I’m extracting from a pipe delimited file and inserting into a SQL Server 2008 R2 database table. One of my integer columns does not contain the correct value by the time it makes it to the table.
I can add a dataviewer to the data flow immediately after my first object (the flat file source) and compare the data side by side with the source file opened in Notepad. My string columns are all OK but these unique seven digit integers are replaced by one of just three values (but there 16K unique rows in the original file). The new values look like those they are replacing, same format and range, but they don’t appear in the source file. They actually look as if they’ve been cached somewhere.
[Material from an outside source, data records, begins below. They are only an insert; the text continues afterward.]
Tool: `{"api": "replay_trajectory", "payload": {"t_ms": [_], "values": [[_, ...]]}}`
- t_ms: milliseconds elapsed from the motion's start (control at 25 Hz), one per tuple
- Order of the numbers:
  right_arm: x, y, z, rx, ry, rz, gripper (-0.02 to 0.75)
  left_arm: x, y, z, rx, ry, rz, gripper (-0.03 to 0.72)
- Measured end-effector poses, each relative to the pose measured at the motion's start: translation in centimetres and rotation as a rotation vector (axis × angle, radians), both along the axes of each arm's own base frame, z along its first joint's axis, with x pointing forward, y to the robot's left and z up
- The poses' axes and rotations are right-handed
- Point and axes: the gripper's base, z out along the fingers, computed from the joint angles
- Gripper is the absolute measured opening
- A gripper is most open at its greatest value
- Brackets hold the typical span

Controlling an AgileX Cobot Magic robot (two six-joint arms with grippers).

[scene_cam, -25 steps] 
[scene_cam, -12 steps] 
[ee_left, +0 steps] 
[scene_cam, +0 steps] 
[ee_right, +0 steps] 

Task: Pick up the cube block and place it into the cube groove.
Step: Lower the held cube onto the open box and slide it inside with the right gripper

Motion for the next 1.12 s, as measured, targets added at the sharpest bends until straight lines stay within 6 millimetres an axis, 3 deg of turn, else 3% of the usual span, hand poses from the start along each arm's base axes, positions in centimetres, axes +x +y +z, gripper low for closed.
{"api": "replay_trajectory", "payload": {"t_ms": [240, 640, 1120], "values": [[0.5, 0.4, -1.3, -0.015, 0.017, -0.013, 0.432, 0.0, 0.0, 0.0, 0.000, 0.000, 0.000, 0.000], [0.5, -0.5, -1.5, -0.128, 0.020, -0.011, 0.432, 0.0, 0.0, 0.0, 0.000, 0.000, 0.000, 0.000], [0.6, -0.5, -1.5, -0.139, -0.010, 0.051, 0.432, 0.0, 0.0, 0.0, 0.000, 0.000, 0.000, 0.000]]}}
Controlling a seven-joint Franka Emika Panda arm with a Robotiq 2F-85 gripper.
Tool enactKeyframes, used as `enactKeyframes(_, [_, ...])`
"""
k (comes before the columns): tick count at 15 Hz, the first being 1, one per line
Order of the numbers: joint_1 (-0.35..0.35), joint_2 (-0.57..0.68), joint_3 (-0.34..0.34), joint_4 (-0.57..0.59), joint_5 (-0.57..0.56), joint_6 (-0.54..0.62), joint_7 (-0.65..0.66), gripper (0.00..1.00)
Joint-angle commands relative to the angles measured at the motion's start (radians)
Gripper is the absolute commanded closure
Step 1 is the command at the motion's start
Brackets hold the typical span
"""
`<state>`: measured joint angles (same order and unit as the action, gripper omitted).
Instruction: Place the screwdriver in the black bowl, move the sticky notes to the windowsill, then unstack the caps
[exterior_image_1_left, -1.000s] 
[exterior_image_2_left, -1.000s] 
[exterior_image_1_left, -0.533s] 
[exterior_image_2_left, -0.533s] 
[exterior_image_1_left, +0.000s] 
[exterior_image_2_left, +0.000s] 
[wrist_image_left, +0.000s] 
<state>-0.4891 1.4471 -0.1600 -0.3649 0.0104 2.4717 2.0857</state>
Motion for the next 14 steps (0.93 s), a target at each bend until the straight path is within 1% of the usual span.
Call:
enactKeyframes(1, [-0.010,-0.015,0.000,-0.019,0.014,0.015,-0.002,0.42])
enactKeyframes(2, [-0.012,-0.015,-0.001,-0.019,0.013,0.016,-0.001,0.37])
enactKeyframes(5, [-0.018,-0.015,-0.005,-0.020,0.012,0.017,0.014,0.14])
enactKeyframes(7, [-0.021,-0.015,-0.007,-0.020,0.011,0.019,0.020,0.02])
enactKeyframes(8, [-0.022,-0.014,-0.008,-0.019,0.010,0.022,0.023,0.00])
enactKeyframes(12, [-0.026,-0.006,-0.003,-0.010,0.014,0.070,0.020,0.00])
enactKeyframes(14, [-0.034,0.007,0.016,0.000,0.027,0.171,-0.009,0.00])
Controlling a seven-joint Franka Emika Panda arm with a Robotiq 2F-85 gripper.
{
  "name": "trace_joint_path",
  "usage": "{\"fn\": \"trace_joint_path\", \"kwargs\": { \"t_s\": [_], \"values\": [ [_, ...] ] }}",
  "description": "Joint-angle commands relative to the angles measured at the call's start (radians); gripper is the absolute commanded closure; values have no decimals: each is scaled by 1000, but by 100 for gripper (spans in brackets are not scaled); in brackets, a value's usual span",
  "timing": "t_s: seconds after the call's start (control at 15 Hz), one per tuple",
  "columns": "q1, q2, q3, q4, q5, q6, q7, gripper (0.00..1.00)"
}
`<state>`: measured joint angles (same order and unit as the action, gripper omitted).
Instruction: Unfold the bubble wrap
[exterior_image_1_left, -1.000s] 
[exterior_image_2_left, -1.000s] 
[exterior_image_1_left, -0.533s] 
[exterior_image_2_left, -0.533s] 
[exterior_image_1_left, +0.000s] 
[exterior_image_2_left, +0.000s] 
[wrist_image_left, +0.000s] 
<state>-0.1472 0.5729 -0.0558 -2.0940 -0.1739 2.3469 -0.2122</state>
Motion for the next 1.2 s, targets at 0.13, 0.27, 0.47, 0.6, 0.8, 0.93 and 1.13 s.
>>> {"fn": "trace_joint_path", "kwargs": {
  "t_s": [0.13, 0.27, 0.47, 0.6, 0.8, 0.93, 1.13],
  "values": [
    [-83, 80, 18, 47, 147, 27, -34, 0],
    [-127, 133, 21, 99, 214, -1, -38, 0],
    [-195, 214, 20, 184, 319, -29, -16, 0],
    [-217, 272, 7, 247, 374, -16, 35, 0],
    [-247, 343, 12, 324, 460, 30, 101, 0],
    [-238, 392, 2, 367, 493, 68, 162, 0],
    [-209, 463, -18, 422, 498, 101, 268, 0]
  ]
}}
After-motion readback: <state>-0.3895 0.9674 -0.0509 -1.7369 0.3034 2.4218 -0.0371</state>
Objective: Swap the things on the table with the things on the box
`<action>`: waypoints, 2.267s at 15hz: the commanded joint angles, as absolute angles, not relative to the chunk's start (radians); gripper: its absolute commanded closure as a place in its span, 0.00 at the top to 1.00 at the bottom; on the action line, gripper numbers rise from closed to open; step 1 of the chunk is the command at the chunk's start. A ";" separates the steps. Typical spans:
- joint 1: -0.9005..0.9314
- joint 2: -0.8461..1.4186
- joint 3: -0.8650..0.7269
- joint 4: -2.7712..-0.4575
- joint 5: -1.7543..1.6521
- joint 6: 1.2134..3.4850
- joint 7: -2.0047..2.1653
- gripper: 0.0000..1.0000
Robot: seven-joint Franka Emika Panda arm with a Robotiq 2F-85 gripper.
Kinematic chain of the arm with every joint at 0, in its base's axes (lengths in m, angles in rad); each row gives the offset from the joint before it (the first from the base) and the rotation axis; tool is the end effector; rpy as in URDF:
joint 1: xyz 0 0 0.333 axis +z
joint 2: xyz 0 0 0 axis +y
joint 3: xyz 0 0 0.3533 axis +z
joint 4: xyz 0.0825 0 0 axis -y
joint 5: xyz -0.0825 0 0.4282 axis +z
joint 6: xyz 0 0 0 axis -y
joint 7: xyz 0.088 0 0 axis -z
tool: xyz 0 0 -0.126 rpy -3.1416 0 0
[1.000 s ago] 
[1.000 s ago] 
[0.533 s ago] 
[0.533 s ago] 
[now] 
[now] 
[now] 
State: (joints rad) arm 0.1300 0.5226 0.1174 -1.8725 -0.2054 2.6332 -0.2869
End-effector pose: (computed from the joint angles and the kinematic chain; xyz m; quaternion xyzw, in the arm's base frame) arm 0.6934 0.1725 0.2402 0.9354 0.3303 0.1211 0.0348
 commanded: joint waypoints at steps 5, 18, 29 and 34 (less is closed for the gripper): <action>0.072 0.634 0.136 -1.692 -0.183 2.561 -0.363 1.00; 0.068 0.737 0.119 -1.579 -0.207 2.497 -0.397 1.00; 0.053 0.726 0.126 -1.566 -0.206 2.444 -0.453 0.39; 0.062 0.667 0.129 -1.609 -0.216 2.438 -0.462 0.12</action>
Some more information: The external column in the source is a 50 char string, the output column is a 4 byte int. The connection string for the file source is set by an expression based upon a variable set by an earlier script that looks for candidate files in an import directory. There are no other tasks that transform or otherwise modify data either before or after; this package is purely an extract process for another process to deal with the data. The values that are being substituted in do not appear in the XML of the package file (I searched it in case we’d left some old piece of code that was messing with data).
I can recreate the tasks and everything seems to work but I don’t see any difference in properties that would explain this, and then I’d be worried that it will break again. I’d really like to understand what is going wrong here.
Any ideas what could ‘corrupt’ data like this?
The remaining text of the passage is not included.